Dr. Sue Mi Terry, Senior Fellow for Korea at the Center for Strategic and International Studies

International Forum on One Korea 2017: Solutions to the Korean Peninsula Crisis
Washington, D.C.
November 14-15, 2017

Good afternoon. Let me begin by thanking the Global Peace Foundation, Action for Korea United, EastWest Institute, One Korea Foundation and the Forum’s partners for inviting me here today to participate in this important discussion on “One Korea.” “One Korea,” “whole and free,” is an issue I feel deeply about so I couldn’t be more honored to be here today with all of you.

Since the early 1990s when the North’s nuclear crisis began in earnest, the primary objective for the US with regard to North Korea has been pretty simple: Get Pyongyang to give up its nukes, to remove the immediate threat. But I truly believe this approach to the North Korean problem–making it all about the North’s nuclear program–has been myopic and ineffective.
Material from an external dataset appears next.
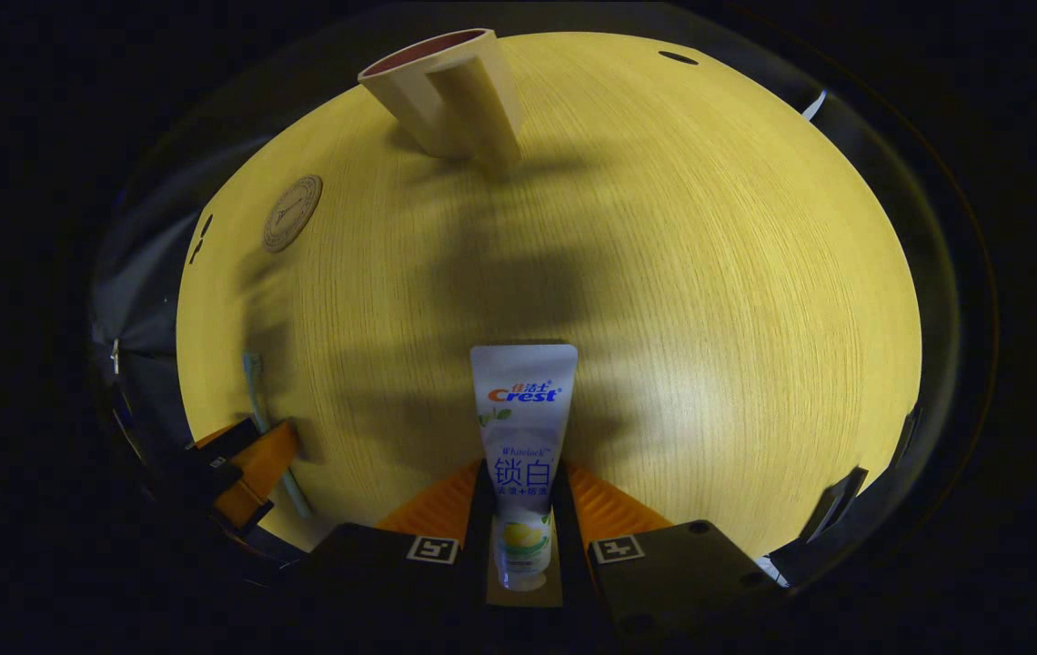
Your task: Put the toothbrush and toothpaste on the desktop into the cup, then pick up the cup and place it on the coaster on the desktop.
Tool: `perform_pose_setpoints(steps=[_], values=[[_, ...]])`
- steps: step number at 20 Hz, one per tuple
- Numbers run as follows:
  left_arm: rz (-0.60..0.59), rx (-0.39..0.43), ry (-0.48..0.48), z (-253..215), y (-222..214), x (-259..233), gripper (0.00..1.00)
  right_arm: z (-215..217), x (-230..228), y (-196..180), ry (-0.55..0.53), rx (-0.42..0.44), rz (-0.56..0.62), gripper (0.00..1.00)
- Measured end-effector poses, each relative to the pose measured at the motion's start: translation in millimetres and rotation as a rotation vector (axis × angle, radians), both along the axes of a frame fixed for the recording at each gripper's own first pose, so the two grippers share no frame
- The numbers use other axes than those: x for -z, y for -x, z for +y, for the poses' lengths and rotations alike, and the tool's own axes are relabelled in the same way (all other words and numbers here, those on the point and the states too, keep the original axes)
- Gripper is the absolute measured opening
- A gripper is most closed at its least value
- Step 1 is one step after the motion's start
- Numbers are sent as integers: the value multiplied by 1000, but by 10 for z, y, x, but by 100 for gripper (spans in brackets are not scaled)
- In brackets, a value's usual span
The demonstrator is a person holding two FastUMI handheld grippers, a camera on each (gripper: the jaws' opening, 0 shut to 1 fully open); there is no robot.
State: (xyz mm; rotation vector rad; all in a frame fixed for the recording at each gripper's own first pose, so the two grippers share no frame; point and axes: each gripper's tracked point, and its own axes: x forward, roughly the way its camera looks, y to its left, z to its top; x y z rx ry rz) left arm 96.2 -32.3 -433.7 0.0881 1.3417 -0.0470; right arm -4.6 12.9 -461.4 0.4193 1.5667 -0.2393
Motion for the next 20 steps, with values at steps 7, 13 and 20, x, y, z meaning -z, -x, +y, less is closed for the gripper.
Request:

Having watched North Korea closely my entire adult life, I am convinced that the North Korean regime is never going to transform itself into a country that either its citizens or its neighbors can live with. Since coming into power in December 2011, Kim Jong-un has not proven himself to be any better than his father and grandfather; in fact, if anything, he has been speeding towards completing the North’s nuclear and missile capability that his father and grandfather have pursued at the cost of billions of dollars and millions of lives and he is unlikely to stop until he achieves the capability to hit mainland US with a nuclear tipped intercontinental ballistic missile. Meanwhile, the North Korean regime is and will continue to be one of the worst human rights violators and weapons proliferators on the planet. In the long-run, I truly believe there can only be one happy ending to this long-running saga with North Korea: the reunification of the Korean Peninsula.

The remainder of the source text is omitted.